- Born: Kwame Gyasi 1929 Ankaase
- Died: 2012 (aged 82–83) Kumasi
- Genres: Highlife
- Occupation: Musician
- Instrument: Voice

= Dr. K Gyasi =

Ghanaian highlife musician

Kwame Gyasi (1929–2012) was a Ghanaian highlife musician. He originated the Sikyi highlife sub-genre which combined electric organ with the known highlife genres.

== Early life and career ==
Gyasi was born in 1929 at Ankaase in the Ashanti Region. His uncle taught him to play palmwine guitar highlife and the imported calypso music. He made his first recording two years after joining the Accra-based Appiah Adjekum’s band. The recording was made in a mobile studio in Nsawam in 1952.

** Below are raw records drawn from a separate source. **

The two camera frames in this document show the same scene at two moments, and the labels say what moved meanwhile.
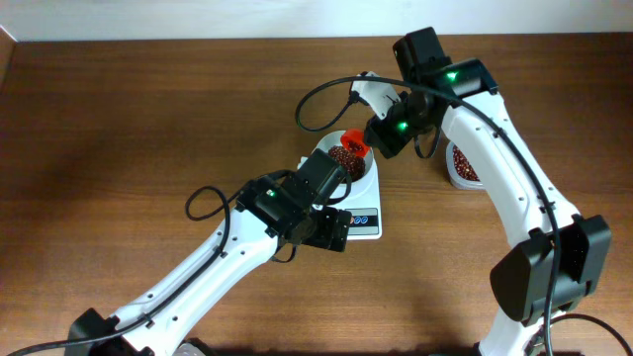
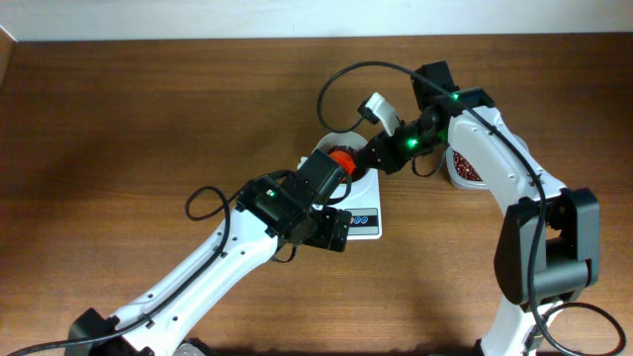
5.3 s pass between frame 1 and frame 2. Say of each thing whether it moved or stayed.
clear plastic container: stayed
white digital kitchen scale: stayed
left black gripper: stayed
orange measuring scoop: moved
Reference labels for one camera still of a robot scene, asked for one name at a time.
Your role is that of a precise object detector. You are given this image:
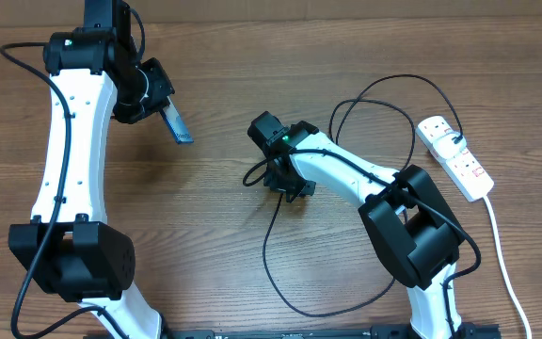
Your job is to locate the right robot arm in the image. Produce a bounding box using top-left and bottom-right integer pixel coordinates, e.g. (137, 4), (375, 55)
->
(247, 112), (464, 338)

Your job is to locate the white power strip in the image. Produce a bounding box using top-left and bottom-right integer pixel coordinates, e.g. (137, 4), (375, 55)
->
(416, 116), (494, 202)

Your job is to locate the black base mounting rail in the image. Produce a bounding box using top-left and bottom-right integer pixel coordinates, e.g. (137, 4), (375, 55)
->
(82, 321), (502, 339)

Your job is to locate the black USB charging cable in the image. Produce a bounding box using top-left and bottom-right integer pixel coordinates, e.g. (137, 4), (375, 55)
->
(262, 73), (465, 318)

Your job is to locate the white power strip cord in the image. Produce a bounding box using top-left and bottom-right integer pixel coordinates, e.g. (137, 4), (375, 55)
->
(482, 193), (534, 339)

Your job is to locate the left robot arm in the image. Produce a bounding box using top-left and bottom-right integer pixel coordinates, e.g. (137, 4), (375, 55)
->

In 1963, Ghana's president Kwame Nkrumah invited him to accompany him on his various visits to the Soviet Bloc and North Africa.

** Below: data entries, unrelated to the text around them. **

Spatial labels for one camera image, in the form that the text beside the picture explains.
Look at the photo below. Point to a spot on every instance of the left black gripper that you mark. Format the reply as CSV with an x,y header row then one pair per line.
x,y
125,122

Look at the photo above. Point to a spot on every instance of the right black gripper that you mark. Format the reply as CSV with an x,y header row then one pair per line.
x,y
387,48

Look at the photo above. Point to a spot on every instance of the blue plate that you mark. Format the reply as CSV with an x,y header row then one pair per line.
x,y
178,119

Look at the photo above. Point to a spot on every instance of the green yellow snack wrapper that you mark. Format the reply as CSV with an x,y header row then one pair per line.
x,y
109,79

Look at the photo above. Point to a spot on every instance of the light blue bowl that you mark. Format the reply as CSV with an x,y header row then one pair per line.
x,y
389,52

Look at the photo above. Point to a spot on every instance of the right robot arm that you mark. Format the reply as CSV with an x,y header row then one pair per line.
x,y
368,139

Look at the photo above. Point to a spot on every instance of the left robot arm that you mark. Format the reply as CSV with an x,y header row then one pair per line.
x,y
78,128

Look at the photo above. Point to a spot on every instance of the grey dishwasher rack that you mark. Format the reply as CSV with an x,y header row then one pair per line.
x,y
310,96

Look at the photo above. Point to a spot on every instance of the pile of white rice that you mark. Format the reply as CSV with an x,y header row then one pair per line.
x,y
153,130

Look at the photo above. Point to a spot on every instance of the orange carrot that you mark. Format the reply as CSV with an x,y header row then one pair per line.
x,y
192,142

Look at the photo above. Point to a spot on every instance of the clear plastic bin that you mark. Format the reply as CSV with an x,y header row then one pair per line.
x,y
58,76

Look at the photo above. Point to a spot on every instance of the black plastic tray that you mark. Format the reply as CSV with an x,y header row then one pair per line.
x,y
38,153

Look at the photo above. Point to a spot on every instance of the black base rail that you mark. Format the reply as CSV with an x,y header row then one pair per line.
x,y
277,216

Gyasi later formed the Noble Kings Band with which he spent a larger portion of his career.

In 1974, he released the classic Sikyi highlife medley album on Dick Essilfie-Bondzie's Essiebons record label. The album was the first to use electronic organ in highlife. With Essibons, he went on to release albums including The Highlife Doctor, Akwaaba! and The Highlife Boss.

Gyasi, however, fell into Nkrumah's disfavour after releasing Agyimah Mansah in 1964.

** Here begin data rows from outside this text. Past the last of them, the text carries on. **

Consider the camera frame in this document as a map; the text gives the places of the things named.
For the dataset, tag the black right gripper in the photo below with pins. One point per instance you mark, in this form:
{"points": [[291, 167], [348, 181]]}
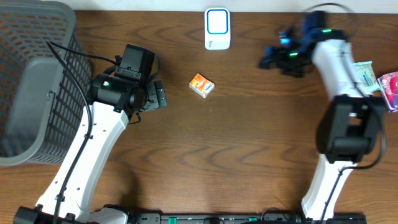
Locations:
{"points": [[285, 63]]}

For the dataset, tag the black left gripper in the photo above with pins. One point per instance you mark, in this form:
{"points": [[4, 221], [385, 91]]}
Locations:
{"points": [[159, 94]]}

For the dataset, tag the blue Oreo cookie pack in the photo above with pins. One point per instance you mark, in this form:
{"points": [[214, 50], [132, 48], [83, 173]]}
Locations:
{"points": [[280, 53]]}

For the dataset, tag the small orange snack box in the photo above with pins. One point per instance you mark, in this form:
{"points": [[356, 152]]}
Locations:
{"points": [[201, 85]]}

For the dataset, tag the mint green snack packet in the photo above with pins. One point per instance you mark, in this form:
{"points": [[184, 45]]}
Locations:
{"points": [[365, 74]]}

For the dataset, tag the purple snack box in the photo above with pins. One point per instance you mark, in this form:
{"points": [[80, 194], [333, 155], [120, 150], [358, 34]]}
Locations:
{"points": [[388, 84]]}

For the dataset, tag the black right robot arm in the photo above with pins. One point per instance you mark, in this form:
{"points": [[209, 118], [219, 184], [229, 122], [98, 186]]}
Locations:
{"points": [[350, 135]]}

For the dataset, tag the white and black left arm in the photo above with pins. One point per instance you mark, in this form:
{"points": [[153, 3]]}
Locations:
{"points": [[112, 103]]}

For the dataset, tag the grey plastic mesh basket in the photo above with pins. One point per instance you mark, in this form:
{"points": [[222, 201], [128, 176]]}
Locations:
{"points": [[42, 77]]}

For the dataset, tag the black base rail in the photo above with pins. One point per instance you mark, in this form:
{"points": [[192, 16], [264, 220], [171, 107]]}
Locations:
{"points": [[156, 218]]}

Gyasi was given the title 'Dr' by his fans.

His Noble Kings band included many musicians who later broke away and formed their own successful bands. These include F. Micah, Eric Agyemang, Thomas Frimpong, Kwabena Akwaboah, Kofi Sammy and Alhaji K. Frimpong.

== Death ==
Gyasi died in 2012 at the Komfo Anokye Teaching Hospital in Kumasi.